The study found that these 3D matrices can be interfaced with discrete coordination complexes for light-driven oxidations and solar fuel production applications. The synthesized hybrid materials accumulated and stored electric charges under visible light irradiation during the presence of an electron source.

A 0.9% solar-to-output energy storage and conversion efficiency were achieved, and the charges were successfully stored for four weeks with negligible loss. The hybrid materials displayed a rechargeable electron delivery and storage behavior with only 1% capacity loss per cycle and 11% loss after ten cycles, unlike other rhenium-based hybrids and homogenous rhenium molecular catalysts that show catalytic activity.

However, charge storage at 45 °C and above led to fast capacity loss.

Although the capacity loss was higher compared to state-of-the-art photo capacitors that retain more than 95% capacity even after thousand cycles, the observation effectively demonstrated the feasibility of using MOF-based materials for energy storage. Additionally, the hybrid material displayed chemical stability, and its production can be scaled affordably and sustainably due to the use of low-cost and off-the-shelf linkers.

The charge stored by the hybrid material was released on-demand and in the dark when it was coupled with an electrocatalyst to drive hydrogen production catalysis and redox reactions to realize decoupled, off-grid photoelectrochemical energy release and storage that mimicked the light and dark cycles of natural photosynthesis.

Recently, a researcher from the University of Houston reported a novel type of solar energy harvesting system that could make way for using solar power 24/7.

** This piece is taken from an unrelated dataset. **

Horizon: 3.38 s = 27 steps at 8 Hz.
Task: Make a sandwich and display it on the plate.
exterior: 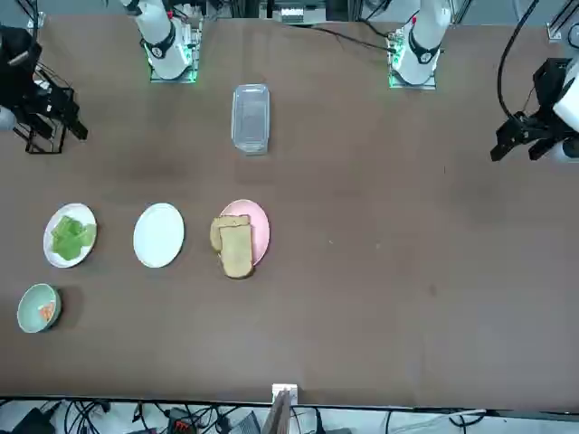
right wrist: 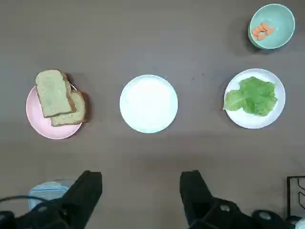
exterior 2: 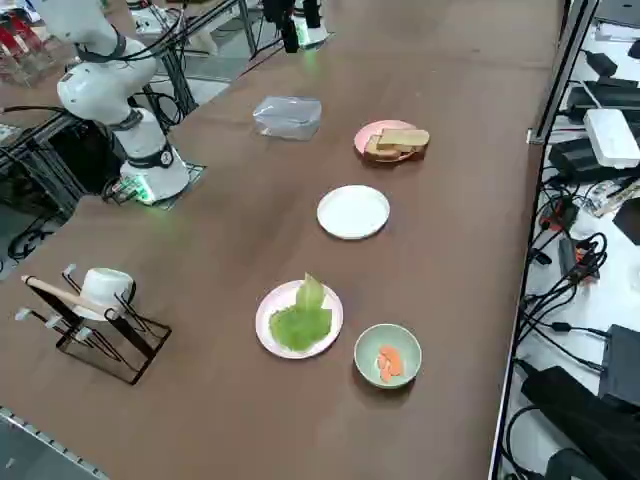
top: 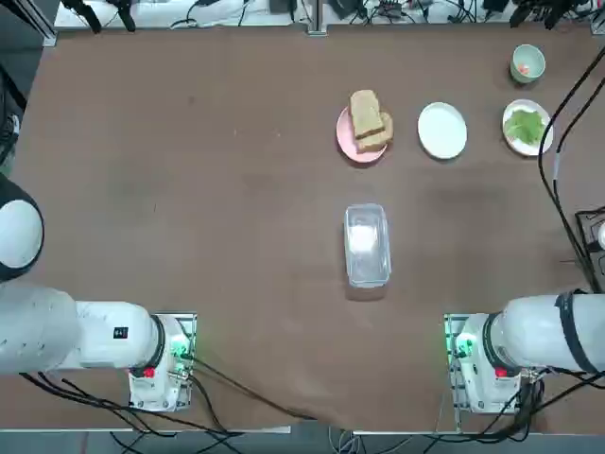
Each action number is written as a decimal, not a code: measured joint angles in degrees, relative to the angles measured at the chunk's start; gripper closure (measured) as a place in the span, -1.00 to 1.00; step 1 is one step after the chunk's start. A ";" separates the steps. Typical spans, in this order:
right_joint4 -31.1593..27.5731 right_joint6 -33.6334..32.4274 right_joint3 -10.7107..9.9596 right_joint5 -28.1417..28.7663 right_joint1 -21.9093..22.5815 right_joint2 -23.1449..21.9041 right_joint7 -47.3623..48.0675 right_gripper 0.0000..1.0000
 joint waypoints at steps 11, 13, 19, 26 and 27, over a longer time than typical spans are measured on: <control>10.25 12.94 1.23 8.03 3.62 24.18 -11.11 -1.00; 15.27 12.76 0.92 16.14 2.90 31.87 -23.03 -1.00; 29.45 12.90 7.13 21.74 4.38 52.52 -32.70 -0.98; 36.83 20.11 13.51 27.83 4.10 66.26 -36.28 -0.79; 36.83 20.50 13.51 28.24 4.03 66.67 -36.27 -0.79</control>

In July last year, two researchers from the School of Engineering and Sustainable Development, De Montfort University, Leicester, United Kingdom, and a researcher from the Ahmadu Bello University, Zaria, Nigeria, designed a residential solar-plus-storage system based on gravity. They proposed a design model for conserving and utilizing energy affordably, considering the increasing support of renewable energy sources for cheaper electricity generation and solar energy potential.